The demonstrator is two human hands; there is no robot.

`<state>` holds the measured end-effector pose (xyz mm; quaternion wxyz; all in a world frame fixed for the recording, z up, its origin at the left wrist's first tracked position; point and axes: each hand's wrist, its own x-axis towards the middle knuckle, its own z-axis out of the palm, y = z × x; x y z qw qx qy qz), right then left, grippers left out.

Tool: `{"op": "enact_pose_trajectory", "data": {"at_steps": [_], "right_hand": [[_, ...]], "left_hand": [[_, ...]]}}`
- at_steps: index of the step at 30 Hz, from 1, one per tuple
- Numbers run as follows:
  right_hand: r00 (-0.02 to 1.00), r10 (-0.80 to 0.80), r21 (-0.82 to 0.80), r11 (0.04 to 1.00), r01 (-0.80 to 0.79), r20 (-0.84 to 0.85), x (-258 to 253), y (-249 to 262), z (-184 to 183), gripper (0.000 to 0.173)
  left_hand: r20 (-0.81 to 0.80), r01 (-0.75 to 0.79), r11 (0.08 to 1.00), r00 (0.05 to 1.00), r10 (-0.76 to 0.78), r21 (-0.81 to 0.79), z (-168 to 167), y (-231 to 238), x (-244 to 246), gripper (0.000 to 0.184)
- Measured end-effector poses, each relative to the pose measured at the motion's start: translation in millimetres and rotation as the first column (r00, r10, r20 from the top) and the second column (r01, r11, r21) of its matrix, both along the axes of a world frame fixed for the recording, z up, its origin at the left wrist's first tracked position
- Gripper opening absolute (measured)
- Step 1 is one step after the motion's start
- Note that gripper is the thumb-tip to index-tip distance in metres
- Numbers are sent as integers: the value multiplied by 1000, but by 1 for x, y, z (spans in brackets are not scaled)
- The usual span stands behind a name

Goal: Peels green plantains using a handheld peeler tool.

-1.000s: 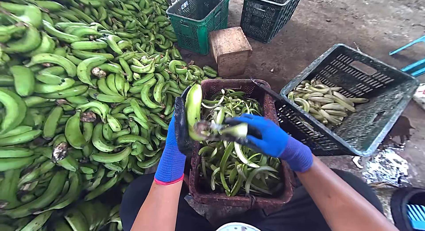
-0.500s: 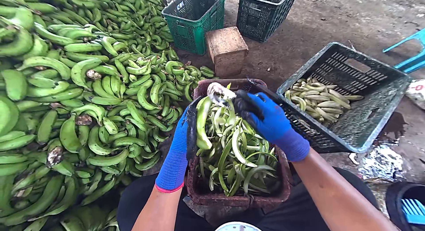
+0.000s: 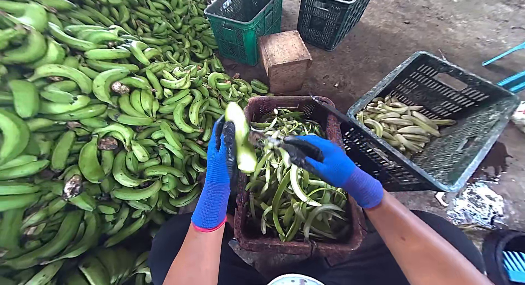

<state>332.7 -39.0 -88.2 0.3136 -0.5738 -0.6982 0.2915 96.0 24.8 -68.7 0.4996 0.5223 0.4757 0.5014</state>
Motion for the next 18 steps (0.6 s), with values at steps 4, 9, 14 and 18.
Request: {"op": "enact_pose_trajectory", "data": {"at_steps": [4,9,14,18], "right_hand": [[983,118,106,985,-133,139,-7,-2,-1,45],[940,-125,395,919,-11,317,12,19,15,48],[936,-274,290,935,204,223,31,23,19,48],[981,-41,275,961,-13,187,0,3,-3,51]], "left_hand": [[-77,-64,982,994,78,177,-9,1,1,49],[-93,323,939,938,-334,-114,7,-14,0,43],[-223,364,916,891,-395,-171,2,-14,6,46],[98,-12,1000,995,14,-16,-9,0,12,45]]}}
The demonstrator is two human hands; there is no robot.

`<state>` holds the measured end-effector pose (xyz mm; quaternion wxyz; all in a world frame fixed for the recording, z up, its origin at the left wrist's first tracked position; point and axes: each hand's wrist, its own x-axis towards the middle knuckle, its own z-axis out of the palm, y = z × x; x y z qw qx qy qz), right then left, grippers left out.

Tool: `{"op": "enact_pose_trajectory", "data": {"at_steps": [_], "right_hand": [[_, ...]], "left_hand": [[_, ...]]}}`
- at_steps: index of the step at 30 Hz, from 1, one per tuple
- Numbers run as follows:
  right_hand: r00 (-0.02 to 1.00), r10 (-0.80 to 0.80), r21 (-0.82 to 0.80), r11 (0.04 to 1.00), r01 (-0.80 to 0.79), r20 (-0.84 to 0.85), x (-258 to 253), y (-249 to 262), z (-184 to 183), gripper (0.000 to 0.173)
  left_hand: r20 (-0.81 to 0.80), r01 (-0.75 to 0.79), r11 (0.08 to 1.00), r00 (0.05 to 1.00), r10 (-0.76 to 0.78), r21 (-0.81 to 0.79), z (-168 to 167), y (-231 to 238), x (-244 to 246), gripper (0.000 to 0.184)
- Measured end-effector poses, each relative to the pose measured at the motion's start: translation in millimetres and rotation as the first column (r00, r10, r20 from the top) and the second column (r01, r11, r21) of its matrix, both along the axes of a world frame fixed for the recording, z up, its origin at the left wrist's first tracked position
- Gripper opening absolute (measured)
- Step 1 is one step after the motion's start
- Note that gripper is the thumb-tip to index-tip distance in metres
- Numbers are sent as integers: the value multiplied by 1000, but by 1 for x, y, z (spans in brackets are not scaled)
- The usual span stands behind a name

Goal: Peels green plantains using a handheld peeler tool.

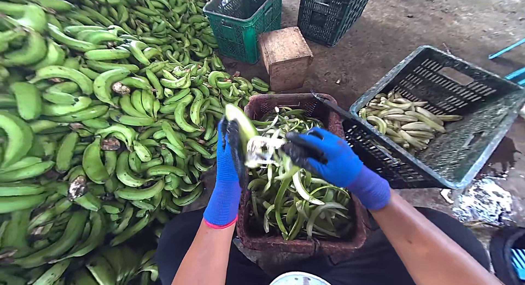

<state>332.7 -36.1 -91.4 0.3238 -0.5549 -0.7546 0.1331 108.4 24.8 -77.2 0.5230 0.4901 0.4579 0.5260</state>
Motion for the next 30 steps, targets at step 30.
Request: {"op": "enact_pose_trajectory", "data": {"at_steps": [30], "right_hand": [[998,-59,104,993,59,-5,-3,1,0,55]], "left_hand": [[448,-56,996,890,82,-69,-4,9,18,38]]}}
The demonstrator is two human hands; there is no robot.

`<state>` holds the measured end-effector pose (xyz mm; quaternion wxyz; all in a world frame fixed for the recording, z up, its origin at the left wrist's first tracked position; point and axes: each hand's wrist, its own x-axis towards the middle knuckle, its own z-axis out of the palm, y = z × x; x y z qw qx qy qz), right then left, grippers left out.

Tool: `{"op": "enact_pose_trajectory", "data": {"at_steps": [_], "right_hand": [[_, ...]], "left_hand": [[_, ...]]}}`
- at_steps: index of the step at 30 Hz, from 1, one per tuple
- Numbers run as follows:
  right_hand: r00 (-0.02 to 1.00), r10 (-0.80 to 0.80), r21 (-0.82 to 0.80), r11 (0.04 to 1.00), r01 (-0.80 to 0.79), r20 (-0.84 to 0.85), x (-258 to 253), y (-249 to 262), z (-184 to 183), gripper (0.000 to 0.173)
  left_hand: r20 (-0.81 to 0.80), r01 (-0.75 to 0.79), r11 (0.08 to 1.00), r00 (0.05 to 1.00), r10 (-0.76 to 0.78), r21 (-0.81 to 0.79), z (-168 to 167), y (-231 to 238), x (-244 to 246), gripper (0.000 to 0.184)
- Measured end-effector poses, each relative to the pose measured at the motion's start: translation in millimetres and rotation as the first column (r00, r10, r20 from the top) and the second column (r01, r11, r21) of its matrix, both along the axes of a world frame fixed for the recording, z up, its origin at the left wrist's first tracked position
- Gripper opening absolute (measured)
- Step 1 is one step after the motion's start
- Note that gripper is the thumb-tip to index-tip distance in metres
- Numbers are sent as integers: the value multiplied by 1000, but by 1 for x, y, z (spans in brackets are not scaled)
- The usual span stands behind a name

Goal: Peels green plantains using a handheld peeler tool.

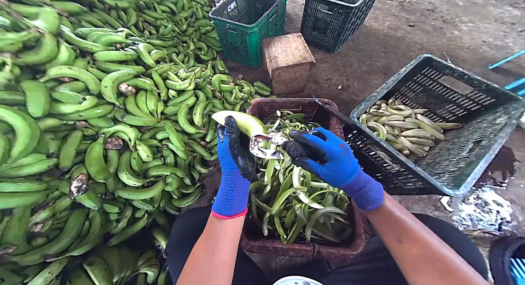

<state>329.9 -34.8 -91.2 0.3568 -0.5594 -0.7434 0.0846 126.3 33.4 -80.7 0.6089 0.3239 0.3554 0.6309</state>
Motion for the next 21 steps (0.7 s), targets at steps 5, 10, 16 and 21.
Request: {"op": "enact_pose_trajectory", "data": {"at_steps": [5,10,16,21], "right_hand": [[998,-66,-23,998,66,9,3,2,9,50],[999,-24,-89,996,21,-40,20,4,22,47],[998,-61,-148,987,59,-7,33,12,13,44],[985,-113,-293,954,71,-130,34,15,11,40]], "left_hand": [[32,48,991,998,-53,128,2,-4,8,36],[-15,408,893,911,-413,192,4,-7,5,35],[-554,567,819,655,-514,-89,16,-16,5,45],[-576,594,782,579,-578,-187,8,-19,20,53]]}}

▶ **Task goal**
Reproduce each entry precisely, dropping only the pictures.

▶ **Completed exercise**
The demonstrator is two human hands; there is no robot.

`<state>` holds the measured end-effector pose (xyz mm; quaternion wxyz; all in a world frame fixed for the recording, z up, its origin at the left wrist's first tracked position; point and axes: each hand's wrist, its own x-axis towards the middle knuckle, its own z-axis out of the palm, y = z × x; x y z qw qx qy qz), right then left, grippers left out.

Tool: `{"op": "enact_pose_trajectory", "data": {"at_steps": [_], "right_hand": [[_, ...]], "left_hand": [[_, ...]]}}`
- at_steps: index of the step at 30 Hz, from 1, one per tuple
- Numbers run as follows:
  right_hand: r00 (-0.02 to 1.00), r10 (-0.80 to 0.80), r21 (-0.82 to 0.80), r11 (0.04 to 1.00), r01 (-0.80 to 0.79), r20 (-0.84 to 0.85), x (-258 to 253), y (-249 to 262), z (-184 to 183), gripper (0.000 to 0.173)
  left_hand: r20 (-0.81 to 0.80), r01 (-0.75 to 0.79), r11 (0.08 to 1.00), r00 (0.05 to 1.00), r10 (-0.76 to 0.78), r21 (-0.81 to 0.79), z (-168 to 167), y (-231 to 238), x (-244 to 246), gripper (0.000 to 0.184)
- Measured end-effector poses, each relative to the pose measured at the motion's start: translation in millimetres and rotation as the first column (r00, r10, r20 from the top) and the second column (r01, r11, r21) of its matrix, both along the axes of a world frame fixed for the recording, z up, its origin at the left wrist's first tracked position
- Gripper opening absolute (measured)
- Step 1 is one step after the motion's start
- Note that gripper is the thumb-tip to index-tip distance in metres
- Numbers are sent as integers: the value multiplied by 1000, but by 1 for x, y, z (spans in brackets are not scaled)
- The usual span stands behind a name

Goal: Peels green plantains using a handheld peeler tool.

-1.000s: 
-0.500s: 
+0.000s: 

<state>332.7 -39.0 -88.2 0.3136 -0.5738 -0.6982 0.2915 96.0 24.8 -68.7 0.4996 0.5223 0.4757 0.5014</state>
Motion for the next 18 steps (0.6 s), with values at steps 4, 9, 14 and 18.
Request: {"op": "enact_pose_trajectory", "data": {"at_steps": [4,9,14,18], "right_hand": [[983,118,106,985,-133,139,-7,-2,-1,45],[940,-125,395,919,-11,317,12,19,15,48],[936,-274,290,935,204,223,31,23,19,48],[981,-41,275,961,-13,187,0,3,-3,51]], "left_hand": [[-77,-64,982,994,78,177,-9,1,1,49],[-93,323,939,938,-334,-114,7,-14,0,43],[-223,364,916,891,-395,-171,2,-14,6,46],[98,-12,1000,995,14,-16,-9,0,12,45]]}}
The demonstrator is two human hands; there is no robot.

`<state>` holds the measured end-effector pose (xyz mm; quaternion wxyz; all in a world frame fixed for the recording, z up, its origin at the left wrist's first tracked position; point and axes: each hand's wrist, its own x-axis towards the middle knuckle, its own z-axis out of the palm, y = z × x; x y z qw qx qy qz), right then left, grippers left out.

Tool: `{"op": "enact_pose_trajectory", "data": {"at_steps": [_], "right_hand": [[_, ...]], "left_hand": [[_, ...]]}}`
- at_steps: index of the step at 30 Hz, from 1, one per tuple
- Numbers run as follows:
  right_hand: r00 (-0.02 to 1.00), r10 (-0.80 to 0.80), r21 (-0.82 to 0.80), r11 (0.04 to 1.00), r01 (-0.80 to 0.79), r20 (-0.84 to 0.85), x (-258 to 253), y (-249 to 262), z (-184 to 183), gripper (0.000 to 0.173)
  left_hand: r20 (-0.81 to 0.80), r01 (-0.75 to 0.79), r11 (0.08 to 1.00), r00 (0.05 to 1.00), r10 (-0.76 to 0.78), r21 (-0.81 to 0.79), z (-168 to 167), y (-231 to 238), x (-244 to 246), gripper (0.000 to 0.184)
- Measured end-effector poses, each relative to the pose measured at the motion's start: translation in millimetres and rotation as the first column (r00, r10, r20 from the top) and the second column (r01, r11, r21) of its matrix, both along the axes of a world frame fixed for the recording, z up, its origin at the left wrist's first tracked position
- Gripper opening absolute (measured)
- Step 1 is one step after the motion's start
- Note that gripper is the thumb-tip to index-tip distance in metres
- Numbers are sent as integers: the value multiplied by 1000, but by 1 for x, y, z (spans in brackets are not scaled)
- The usual span stands behind a name

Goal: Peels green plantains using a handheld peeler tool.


<state>332.7 -36.1 -91.4 0.3238 -0.5549 -0.7546 0.1331 108.4 24.8 -77.2 0.5230 0.4901 0.4579 0.5260</state>
Motion for the next 30 steps, targets at step 30.
Request: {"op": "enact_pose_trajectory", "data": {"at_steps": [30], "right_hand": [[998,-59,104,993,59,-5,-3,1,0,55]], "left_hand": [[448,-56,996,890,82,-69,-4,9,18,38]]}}
The demonstrator is two human hands; there is no robot.

`<state>` holds the measured end-effector pose (xyz mm; quaternion wxyz; all in a world frame fixed for the recording, z up, its origin at the left wrist's first tracked position; point and axes: each hand's wrist, its own x-axis towards the middle knuckle, its own z-axis out of the palm, y = z × x; x y z qw qx qy qz), right then left, grippers left out.

Tool: `{"op": "enact_pose_trajectory", "data": {"at_steps": [_], "right_hand": [[_, ...]], "left_hand": [[_, ...]]}}`
- at_steps: index of the step at 30 Hz, from 1, one per tuple
- Numbers run as follows:
  right_hand: r00 (-0.02 to 1.00), r10 (-0.80 to 0.80), r21 (-0.82 to 0.80), r11 (0.04 to 1.00), r01 (-0.80 to 0.79), r20 (-0.84 to 0.85), x (-258 to 253), y (-249 to 262), z (-184 to 183), gripper (0.000 to 0.173)
  left_hand: r20 (-0.81 to 0.80), r01 (-0.75 to 0.79), r11 (0.08 to 1.00), r00 (0.05 to 1.00), r10 (-0.76 to 0.78), r21 (-0.81 to 0.79), z (-168 to 167), y (-231 to 238), x (-244 to 246), gripper (0.000 to 0.184)
- Measured end-effector poses, each relative to the pose measured at the motion's start: translation in millimetres and rotation as the first column (r00, r10, r20 from the top) and the second column (r01, r11, r21) of its matrix, both along the axes of a world frame fixed for the recording, z up, its origin at the left wrist's first tracked position
- Gripper opening absolute (measured)
- Step 1 is one step after the motion's start
- Note that gripper is the thumb-tip to index-tip distance in metres
- Numbers are sent as integers: the value multiplied by 1000, but by 1 for x, y, z (spans in brackets are not scaled)
- The usual span stands behind a name

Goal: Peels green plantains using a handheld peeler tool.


<state>329.9 -34.8 -91.2 0.3568 -0.5594 -0.7434 0.0846 126.3 33.4 -80.7 0.6089 0.3239 0.3554 0.6309</state>
Motion for the next 21 steps (0.7 s), targets at steps 5, 10, 16 and 21.
Request: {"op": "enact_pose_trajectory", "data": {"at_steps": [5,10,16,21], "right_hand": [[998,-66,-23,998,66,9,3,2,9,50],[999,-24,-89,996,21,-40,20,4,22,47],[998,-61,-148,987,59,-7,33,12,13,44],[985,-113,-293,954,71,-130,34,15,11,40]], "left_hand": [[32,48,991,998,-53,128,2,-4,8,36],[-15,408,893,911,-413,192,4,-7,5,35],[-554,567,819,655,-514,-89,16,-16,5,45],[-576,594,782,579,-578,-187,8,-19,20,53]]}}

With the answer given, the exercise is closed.